* Items from a data source *
◇ ◇ ◇

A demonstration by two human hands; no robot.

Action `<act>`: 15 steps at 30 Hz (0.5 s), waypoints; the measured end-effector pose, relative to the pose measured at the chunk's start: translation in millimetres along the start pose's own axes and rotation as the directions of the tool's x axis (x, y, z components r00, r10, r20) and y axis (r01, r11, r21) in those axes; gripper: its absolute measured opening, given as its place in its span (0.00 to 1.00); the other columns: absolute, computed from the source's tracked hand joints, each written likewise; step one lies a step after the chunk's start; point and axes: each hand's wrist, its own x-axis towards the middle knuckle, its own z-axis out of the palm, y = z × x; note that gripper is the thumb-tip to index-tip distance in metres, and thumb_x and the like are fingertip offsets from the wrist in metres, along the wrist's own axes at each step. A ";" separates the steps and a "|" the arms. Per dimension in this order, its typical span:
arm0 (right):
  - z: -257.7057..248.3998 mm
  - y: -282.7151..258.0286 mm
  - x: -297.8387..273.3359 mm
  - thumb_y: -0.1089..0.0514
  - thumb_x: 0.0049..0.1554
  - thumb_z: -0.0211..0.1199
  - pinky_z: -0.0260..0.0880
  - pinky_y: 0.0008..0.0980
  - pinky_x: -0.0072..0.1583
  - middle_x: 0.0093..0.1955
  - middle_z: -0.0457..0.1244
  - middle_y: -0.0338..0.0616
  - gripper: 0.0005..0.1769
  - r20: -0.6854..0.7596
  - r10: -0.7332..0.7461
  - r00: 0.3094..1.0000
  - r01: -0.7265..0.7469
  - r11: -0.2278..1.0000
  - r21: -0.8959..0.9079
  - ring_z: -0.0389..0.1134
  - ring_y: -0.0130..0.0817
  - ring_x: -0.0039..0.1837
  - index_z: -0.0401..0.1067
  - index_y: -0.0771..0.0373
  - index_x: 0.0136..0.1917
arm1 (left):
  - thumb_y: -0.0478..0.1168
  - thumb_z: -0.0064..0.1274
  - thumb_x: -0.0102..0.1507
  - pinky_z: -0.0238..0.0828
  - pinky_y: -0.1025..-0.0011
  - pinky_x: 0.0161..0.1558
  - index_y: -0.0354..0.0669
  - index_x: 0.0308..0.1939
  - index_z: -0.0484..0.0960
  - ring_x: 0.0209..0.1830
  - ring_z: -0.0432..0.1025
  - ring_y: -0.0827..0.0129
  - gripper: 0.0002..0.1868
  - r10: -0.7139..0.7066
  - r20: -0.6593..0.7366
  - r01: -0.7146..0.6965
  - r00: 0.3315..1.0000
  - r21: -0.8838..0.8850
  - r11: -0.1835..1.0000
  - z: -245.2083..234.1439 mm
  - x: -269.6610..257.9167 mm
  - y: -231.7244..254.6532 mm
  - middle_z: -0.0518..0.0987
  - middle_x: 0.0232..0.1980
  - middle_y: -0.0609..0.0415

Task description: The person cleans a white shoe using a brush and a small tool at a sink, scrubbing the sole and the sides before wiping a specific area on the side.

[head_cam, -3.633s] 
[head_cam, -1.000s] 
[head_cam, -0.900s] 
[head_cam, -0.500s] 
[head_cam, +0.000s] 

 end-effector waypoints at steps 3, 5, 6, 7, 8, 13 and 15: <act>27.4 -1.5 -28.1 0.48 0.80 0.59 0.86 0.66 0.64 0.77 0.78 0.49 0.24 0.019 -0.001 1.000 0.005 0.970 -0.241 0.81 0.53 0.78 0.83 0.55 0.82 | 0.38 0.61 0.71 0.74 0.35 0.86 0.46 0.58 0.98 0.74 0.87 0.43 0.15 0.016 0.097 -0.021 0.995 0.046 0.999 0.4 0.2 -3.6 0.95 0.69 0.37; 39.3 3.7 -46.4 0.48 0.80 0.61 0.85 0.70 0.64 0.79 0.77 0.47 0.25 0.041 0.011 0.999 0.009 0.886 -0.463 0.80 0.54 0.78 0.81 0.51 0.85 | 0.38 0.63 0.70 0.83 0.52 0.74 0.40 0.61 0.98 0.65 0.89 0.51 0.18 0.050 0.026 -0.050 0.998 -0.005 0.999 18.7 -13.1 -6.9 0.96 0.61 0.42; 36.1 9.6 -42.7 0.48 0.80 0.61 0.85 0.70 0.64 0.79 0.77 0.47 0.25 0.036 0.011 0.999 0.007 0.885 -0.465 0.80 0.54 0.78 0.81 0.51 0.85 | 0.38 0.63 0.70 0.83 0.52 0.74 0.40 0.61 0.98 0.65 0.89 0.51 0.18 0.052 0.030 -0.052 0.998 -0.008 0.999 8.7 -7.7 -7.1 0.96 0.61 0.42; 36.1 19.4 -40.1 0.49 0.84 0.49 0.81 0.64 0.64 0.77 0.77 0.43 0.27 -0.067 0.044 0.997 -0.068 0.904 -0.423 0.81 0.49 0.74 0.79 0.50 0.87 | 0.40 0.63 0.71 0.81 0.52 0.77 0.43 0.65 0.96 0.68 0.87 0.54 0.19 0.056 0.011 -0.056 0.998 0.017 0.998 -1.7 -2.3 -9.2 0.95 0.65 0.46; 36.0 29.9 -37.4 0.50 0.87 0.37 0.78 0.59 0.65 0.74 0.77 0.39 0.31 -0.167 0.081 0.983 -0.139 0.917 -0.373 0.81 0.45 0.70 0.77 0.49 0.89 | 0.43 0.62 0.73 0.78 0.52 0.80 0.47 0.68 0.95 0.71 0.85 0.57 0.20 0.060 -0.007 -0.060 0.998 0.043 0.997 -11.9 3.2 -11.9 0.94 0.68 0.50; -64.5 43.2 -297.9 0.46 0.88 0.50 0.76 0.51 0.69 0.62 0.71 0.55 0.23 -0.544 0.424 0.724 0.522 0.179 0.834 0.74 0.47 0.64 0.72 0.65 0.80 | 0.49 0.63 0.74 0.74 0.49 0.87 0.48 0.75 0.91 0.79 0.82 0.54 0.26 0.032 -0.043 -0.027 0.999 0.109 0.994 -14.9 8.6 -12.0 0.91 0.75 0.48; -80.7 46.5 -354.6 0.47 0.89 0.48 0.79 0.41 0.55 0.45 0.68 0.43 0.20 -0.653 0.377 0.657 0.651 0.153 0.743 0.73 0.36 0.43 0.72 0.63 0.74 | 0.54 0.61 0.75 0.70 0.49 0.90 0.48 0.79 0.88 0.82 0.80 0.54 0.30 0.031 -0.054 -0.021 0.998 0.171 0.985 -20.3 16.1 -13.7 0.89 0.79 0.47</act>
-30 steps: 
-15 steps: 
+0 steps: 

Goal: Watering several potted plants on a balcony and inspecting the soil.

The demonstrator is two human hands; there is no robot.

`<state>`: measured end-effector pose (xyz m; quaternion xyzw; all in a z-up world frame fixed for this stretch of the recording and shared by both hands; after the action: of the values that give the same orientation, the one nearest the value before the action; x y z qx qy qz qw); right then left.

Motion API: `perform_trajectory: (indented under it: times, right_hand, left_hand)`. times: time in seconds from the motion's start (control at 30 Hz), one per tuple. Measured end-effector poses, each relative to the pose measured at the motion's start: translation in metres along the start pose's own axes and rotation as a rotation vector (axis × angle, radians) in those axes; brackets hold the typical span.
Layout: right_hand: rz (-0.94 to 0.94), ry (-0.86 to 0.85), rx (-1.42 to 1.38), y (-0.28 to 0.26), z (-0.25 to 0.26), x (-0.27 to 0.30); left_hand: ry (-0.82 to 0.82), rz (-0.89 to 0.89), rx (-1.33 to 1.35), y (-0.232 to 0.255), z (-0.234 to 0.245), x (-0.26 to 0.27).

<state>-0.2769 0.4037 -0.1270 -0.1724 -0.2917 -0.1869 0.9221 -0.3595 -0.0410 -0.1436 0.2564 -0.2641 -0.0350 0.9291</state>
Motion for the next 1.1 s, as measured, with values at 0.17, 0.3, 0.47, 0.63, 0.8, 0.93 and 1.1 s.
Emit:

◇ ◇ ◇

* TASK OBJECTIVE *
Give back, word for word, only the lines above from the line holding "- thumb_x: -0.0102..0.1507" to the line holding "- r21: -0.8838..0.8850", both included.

* PROBLEM SOLUTION *
  - thumb_x: -0.0102..0.1507
  - pinky_z: -0.0238..0.0828
  - pinky_y: -0.1025..-0.0011
  - pinky_x: 0.0161..0.1558
  - index_y: -0.0354..0.0669
  - index_x: 0.0308..0.1939
  - index_z: -0.0484..0.0960
  - ring_x: 0.0209..0.1830
  - ring_z: -0.0432..0.1025
  - ring_y: -0.0827..0.0129
  - gripper: 0.0002..0.1868
  - r10: -0.7139..0.7066
  - r20: -0.6593..0.7366
  - r01: -0.7146..0.6965
  - r00: 0.3315..1.0000
  - r21: -0.8838..0.8850

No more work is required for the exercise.